Why I Don’t Trust Long-Running AI Agent Loops (Yet)

June 26, 2026 Rens Jaspers AI Reflections Workflow

I see a lot of excitement around agent loops. AI agents can now continue working on a task, review their own work, use other agents for feedback, and keep iterating until they reach a result.

I use AI agents all day, every day. They have completely changed the way I write software. My experience with long-running loops is a bit different from what I often see online.

I think they work well for short, well-defined tasks. Things like classifying emails, simple refactors, dependency updates, or other work where it is easy to measure whether the result is correct.

For larger development tasks, I get better results by staying involved.

The issue is not that today’s models are not capable enough, but that software development is rarely a straight line. You learn while building, requirements change, and better ideas appear. Sometimes you discover that the original approach was wrong.

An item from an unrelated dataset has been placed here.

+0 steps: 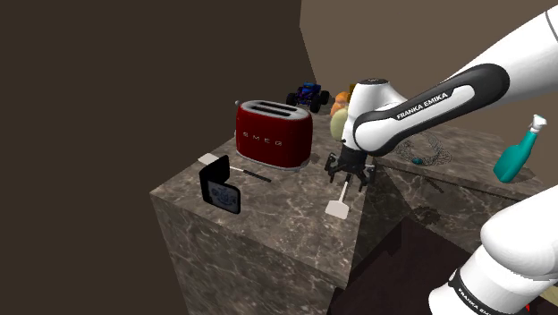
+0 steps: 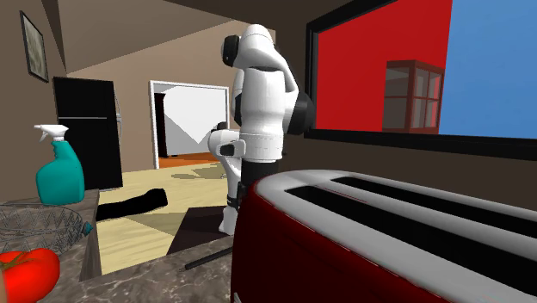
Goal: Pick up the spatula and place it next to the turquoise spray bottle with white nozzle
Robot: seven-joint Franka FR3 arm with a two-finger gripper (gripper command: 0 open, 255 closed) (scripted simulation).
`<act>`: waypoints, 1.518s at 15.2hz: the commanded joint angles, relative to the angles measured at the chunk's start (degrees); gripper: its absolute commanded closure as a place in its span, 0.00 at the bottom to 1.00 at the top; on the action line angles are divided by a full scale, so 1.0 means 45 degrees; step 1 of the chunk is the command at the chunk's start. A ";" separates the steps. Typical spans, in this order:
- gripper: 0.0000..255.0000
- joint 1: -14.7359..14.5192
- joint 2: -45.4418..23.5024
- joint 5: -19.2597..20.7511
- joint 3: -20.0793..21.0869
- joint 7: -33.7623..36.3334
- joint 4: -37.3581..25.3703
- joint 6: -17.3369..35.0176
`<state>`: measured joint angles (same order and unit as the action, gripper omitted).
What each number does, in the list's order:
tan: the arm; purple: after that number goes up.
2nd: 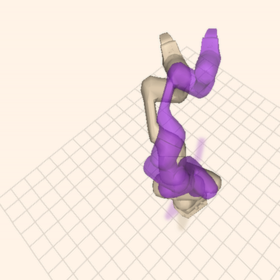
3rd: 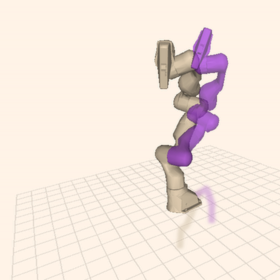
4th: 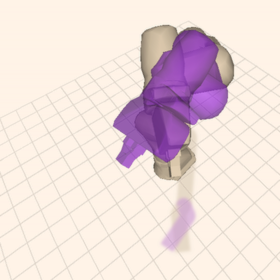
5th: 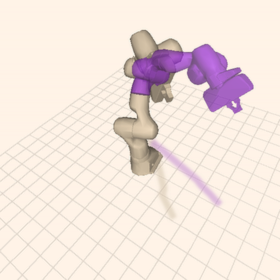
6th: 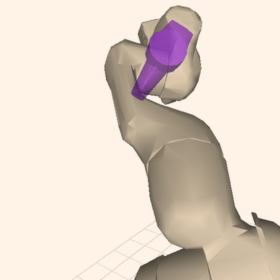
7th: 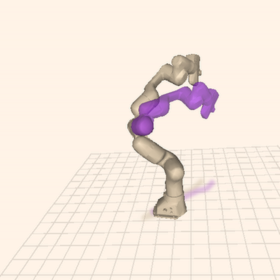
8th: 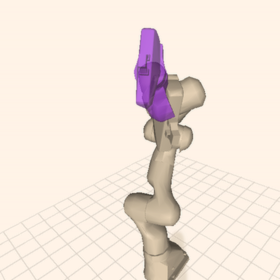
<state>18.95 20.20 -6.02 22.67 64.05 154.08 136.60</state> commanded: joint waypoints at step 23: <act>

Because of that, I don’t like waiting until the end of a long loop before looking at the result. I usually find it more effective to adjust the direction every few minutes. Those small corrections prevent larger corrections later.

I know many loop-based workflows already include human checkpoints. I think that makes sense. My preference is simply to make those checkpoints much more frequent than many examples suggest.

There is also a practical reason. Long-running loops consume a lot of tokens, and adding more review agents increases that cost. In many cases I would rather spend a few minutes steering the process myself.